Peter Thiel and Donald Trump agree on one big thing: They both want to make America great again. When it comes to the details of just how to do that, well, they might have some different ideas, judging from Thiel's short, vigorous speech at the Republican National Convention in Cleveland on Thursday night.

As previewed, Thiel cast Hillary Clinton as a warmonger and praised Trump as a better steward of the economy. "She pushed for a war in Libya and now it's a training ground for ISIS," the billionaire venture capitalist said, calling war the "most important issue." He added, "It's time to end the era of stupid wars and rebuild our country."

He also made good on his plans to challenge Republicans to accept gays and stop putting so much energy into culture war issues. "Of course, every American has a unique identity.
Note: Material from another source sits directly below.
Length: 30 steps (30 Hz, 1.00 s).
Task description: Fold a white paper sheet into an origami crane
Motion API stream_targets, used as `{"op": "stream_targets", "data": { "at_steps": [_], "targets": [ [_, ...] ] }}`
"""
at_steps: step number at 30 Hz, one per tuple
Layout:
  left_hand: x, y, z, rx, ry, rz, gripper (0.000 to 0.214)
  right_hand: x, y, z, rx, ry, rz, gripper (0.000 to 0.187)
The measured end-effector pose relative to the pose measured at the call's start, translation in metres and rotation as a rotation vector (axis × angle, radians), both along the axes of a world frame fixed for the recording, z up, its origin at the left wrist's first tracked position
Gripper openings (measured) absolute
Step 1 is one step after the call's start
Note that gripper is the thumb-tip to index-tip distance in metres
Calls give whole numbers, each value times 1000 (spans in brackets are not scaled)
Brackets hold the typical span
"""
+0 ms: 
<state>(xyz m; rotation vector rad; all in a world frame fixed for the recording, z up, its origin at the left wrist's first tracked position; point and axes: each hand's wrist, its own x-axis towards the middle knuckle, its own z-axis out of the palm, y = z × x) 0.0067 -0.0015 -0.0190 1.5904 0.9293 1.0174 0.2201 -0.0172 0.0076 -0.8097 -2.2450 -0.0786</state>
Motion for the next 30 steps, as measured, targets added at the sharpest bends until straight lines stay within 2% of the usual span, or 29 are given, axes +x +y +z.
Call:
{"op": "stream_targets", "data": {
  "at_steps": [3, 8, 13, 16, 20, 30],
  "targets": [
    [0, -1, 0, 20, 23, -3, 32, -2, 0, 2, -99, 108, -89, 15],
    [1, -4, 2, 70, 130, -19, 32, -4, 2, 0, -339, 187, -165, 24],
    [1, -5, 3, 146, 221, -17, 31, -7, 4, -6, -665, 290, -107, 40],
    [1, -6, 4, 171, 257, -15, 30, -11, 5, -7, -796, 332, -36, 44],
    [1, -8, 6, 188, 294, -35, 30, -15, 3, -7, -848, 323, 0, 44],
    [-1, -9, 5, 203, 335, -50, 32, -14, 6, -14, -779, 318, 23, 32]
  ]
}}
I'm proud to be gay," he said, drawing a perhaps surprising ovation. "Now we're told the great debate is about who gets to use which bathroom. This is a distraction from our real problems."

But the real meat of Thiel's speech was his riff on a subject that hasn't gotten much airtime at the nominating convention: government spending on technology and infrastructure. Thiel, whose Founders Fund invests in futuristic technologies like artificial intelligence and space travel, thinks there needs to be a lot more of it.

"Our nuclear bases still use floppy disk. Our newest fighter jets can't even fly in the rain," he said. "And it would be kind to say government software works poorly because much of the time doesn't work at all. This is a staggering decline for the country that completed the Manhattan Project. We don't accept such incompetence in Silicon Valley."

Trump has talked plenty about building up the military, modernizing America's nuclear arsenal and investing in infrastructure. But the only "Manhattan Projects" he's known for are his many construction sites in New York, and he sees frontiers as something to be closed, not opened.

"Instead of going to Mars, we invaded the Middle East," Thiel quipped, but when Trump was asked about NASA's plans for a manned moon mission, he pointedly said he doesn't believe in spending money that way while national infrastructure remains in need of upgrading.

Weirdly, Thiel himself has said, as recently as 2014, that he sees the burden of technological innovation falling on private industry, not government. With Congress made up of "people basically stuck in the Middle Ages," getting government to invest in science is "politically impossible in our system."

A construction mogul, Trump has no trouble seeing the need to repave roads and rebuild bridges. It's unclear just where Thiel got that notion that Trump will broadly increase the pace of innovation in America.

Of course, there's always a chance he has other reasons for supporting Trump, but perhaps it's understandable he wouldn't want to bring up in a convention speech.